Raccoon mothers, busy single moms, also share the chore of kit-sitting their babies in a scene reminiscent of what you might find at any human playground. To watch raccoon mothers and kits is to observe maternal devotion and patience — kits hungrily nurse, then tug and pounce on their mother as she impossibly tries to nap. While the rest of the world sleeps, raccoons roll and wrestle, jump and race around each other like furry gymnasts. Backyard planters, gardening tools, even a scooter can tempt a raccoon to invent new games for nocturnal fun. My collaborator, wildlife photographer Robin Lindsey, discovered a raccoon kit at dawn thumping around a soccer ball in the backyard.
After only 12 weeks, raccoon kits begin to wander away from their mothers and yearlings are fully independent by 8 to 14 months. The rest of their short 2- to 3-year lives is spent foraging, mating and, if female, raising the kits. Because a raccoon’s front feet are nimble and manipulative as human hands — and they are so inquisitive — raccoon brains are developing more complexities to meet the challenges and secret pleasures of city nightlife. So they are a lot like humans, who have evolved by exploring, hunting, problem-solving, play, and manual dexterity. Researchers who study raccoons have documented that a raccoon “can remember solutions to tasks for up to three years.” Some scientists theorize that the raccoon’s dark mask around those intense eyes is actually an evolutionary gift that deflects glare, giving this creature enviable night vision.
Even though wild animals have a natural fear of humans, so many — coyotes, foxes, even cougars — are now adapting to our habitat. Biologist and psychologist Suzanne MacDonald,who studies urban raccoons has said: “We forget that we are the biggest cause of evolution on the planet right now… Humans in cities are changing the animals.” MacDonald studies the adaptive and survival skills of rural vs. urban raccoons; she’s discovered that city-dwelling raccoons outperform their rural cousins by 80 percent.

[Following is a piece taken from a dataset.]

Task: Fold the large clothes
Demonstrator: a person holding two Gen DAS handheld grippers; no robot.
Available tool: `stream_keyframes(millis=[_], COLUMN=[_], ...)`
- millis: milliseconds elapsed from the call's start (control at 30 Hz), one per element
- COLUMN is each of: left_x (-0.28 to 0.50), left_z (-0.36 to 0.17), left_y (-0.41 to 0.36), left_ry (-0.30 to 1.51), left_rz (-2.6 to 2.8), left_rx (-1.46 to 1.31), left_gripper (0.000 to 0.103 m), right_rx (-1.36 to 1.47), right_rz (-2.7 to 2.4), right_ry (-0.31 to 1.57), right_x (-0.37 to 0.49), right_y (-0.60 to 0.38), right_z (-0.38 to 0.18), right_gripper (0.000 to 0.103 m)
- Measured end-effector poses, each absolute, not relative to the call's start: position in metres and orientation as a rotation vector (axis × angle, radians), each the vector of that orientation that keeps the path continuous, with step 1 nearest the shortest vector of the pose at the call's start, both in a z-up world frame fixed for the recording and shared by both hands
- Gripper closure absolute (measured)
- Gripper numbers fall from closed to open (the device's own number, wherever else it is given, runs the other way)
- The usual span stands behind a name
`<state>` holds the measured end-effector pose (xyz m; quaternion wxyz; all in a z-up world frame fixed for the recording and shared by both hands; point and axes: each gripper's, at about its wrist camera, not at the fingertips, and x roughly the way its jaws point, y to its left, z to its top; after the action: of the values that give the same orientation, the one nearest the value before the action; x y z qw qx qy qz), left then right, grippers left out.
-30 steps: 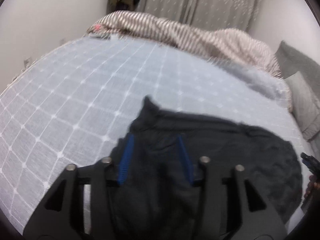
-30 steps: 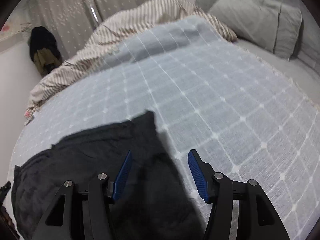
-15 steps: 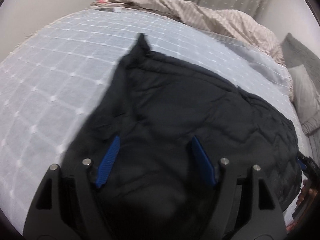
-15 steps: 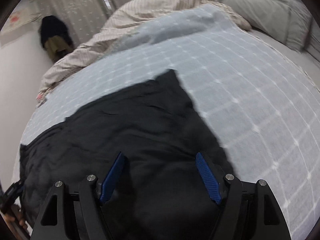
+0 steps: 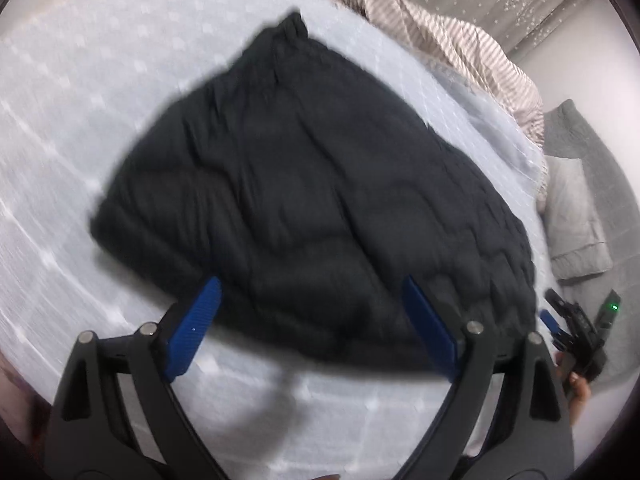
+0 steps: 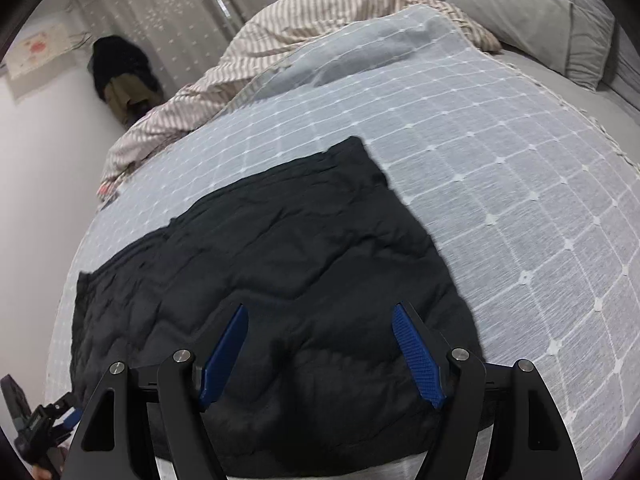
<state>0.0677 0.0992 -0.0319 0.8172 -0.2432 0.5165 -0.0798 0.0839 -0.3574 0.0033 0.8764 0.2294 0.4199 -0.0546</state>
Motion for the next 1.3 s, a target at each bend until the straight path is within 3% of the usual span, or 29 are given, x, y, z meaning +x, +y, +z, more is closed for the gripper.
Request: stream_keyframes(millis=[200,767,833,933,1100,1300], left_x=[0.063,0.095,0.099,0.105,0.111,0.089], left_z=[-0.059,-0.097,-0.097,-0.098,-0.086,-0.031], left_y=[0.095,0.11,0.114,0.122,0.132,0.136], left_ry=[1.162,0.914,0.888,0.859,0.81,0.681], left_rz=[-0.241,-0.12,-0.088,-0.039,-0.029,-0.009], left_rx=[-0.662,-1.131,-1.165,-1.196,-1.147,-0.959], left_gripper=[0.011,0.011,0.016,0.032,0.077,0.086], right_rx=[0.44,0.305,0.262,0.223,0.178,0.16], right_rz=[-0.082,0.002,0.027,0.064,0.137,0.218], right_ry=[0.901,0.905,0.897,0.879,0.854,0.814], right_x=[0.083,0.093,0.094,0.094,0.099,0.101], right_y=[-0.329,-0.265,-0.253,-0.237,-0.205,-0.172], right_z=[0.0,-0.007,-0.008,-0.008,-0.009,0.001], right_gripper=[0.027,0.027,0.027,0.027,0.027,0.028])
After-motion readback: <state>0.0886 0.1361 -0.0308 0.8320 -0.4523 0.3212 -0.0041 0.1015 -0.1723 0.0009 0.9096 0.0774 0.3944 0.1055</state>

New research reveals that raccoons actually prefer urban living.
Some people wrongheadedly feed raccoons, which deprives them of the dignity of making their own living. Some people fear raccoons as rabid, but only one person in the U.S. has ever died from a raccoon transmitting that dreaded disease. Some of us mistakenly call raccoons “nuisance animals,” but to dismiss raccoons is to lose what is most wild about our cities. Why not consider these sometimes rowdy, nightlife-loving, and keenly intelligent raccoons as a sign of a healthy urban wildlife habitat that we can all learn to enjoy like good neighbors?